This week marks one year since the election in which Fidesz party of Prime Minister Viktor Orban swept to another landslide victory in Hungary, securing a third consecutive term in office.
The 12 months since then have been marked by a period of relative quiet in terms of major new threats to media freedom. There have been no more takeovers of major independent media houses; no silencing of critical media through discriminatory regulatory decisions.
However, far from a sign of improvement in the government’s press freedom record, International Press Institute (IPI) observed that this period of relative stasis is reflective, observers say, of something far more sinister: the overwhelming success of Fidesz’s decade-long campaign to muzzle critical voices and establish a government-friendly media empire.
After Fidesz secured its second term in 2018, the following years saw multiple major developments in the media market by Fidesz and its allies. In 2018, its expanding media empire was solidified under the KESMA conglomerate, a network run by Fidesz allies which included more than 500 titles. Using business allies as proxies, the ruling party also continued to engineer the takeover of independent media houses.
In 2020, pro-government business interests made their move against Index, leading to its implosion and a mass resignation of journalists. In late 2020, the government-controlled media regulator then removed the country’s last remaining major radio broadcaster critical of the government, Klubrádió, from the airwaves following a discriminatory licencing decision.
In comparison, the year following the 2022 election has been quiet. The reasons for this, according to interviews conducted by IPI with Hungarian journalists and media experts, are twofold. The first stems from the high level of control and co-option of the media market that Fidesz already enjoys.
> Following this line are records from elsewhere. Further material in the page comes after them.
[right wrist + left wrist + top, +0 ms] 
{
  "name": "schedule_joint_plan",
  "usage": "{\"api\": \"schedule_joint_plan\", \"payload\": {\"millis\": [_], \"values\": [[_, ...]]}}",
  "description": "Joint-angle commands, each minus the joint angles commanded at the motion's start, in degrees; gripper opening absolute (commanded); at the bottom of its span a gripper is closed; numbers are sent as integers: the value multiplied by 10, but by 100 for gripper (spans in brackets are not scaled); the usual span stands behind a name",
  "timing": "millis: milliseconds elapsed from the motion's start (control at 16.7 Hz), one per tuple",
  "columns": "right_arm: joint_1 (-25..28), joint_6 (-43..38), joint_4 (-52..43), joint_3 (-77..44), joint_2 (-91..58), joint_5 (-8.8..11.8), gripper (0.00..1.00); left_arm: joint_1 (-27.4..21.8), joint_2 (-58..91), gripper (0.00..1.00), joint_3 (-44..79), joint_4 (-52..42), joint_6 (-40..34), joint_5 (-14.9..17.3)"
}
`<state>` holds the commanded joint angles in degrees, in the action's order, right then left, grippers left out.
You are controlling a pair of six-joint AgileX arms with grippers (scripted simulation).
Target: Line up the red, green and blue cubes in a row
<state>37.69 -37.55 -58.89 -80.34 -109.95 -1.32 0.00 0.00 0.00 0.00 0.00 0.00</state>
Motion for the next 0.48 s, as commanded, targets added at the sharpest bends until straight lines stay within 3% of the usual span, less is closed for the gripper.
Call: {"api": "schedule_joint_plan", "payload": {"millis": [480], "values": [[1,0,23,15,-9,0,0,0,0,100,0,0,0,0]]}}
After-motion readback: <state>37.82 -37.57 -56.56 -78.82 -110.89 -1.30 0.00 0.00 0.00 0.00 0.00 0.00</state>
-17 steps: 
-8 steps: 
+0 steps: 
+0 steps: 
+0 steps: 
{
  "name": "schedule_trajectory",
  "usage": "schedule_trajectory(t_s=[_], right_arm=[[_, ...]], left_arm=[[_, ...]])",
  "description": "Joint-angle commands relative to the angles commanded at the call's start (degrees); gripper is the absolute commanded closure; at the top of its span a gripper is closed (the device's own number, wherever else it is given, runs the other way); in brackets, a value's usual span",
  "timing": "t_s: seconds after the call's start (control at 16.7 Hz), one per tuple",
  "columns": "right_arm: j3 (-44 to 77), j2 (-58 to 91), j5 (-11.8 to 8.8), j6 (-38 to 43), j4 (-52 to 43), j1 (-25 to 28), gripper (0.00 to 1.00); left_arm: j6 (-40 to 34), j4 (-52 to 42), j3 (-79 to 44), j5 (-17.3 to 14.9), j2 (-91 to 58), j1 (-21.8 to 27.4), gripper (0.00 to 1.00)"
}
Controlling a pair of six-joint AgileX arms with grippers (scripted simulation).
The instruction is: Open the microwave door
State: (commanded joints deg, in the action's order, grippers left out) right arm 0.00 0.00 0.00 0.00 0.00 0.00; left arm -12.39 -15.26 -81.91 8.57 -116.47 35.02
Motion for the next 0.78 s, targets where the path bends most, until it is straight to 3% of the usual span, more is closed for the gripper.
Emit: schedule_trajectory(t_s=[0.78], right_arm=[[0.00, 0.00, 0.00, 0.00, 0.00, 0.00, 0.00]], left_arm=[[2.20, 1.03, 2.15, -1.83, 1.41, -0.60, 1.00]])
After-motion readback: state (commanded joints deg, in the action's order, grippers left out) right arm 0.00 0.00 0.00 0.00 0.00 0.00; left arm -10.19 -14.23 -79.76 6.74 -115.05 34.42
Over the past decade, the ruling party has gained an unprecedented influence over private and public media, allowing it to muzzle the independent press and distort the market to entrench a dominant pro-government narrative. The public broadcaster has long been deformed into an audio-visual propaganda tool of the government.
IPI further added that the bulk of major print, radio and television media were acquired by business figures connected directly or indirectly to the ruling party, in some cases with the help of loans from state-controlled banks. Estimates vary, but studies identify Fidesz as being in direct or indirect control of between 70-80 per cent of the media market. This represents the most advanced model of media created in the European Union.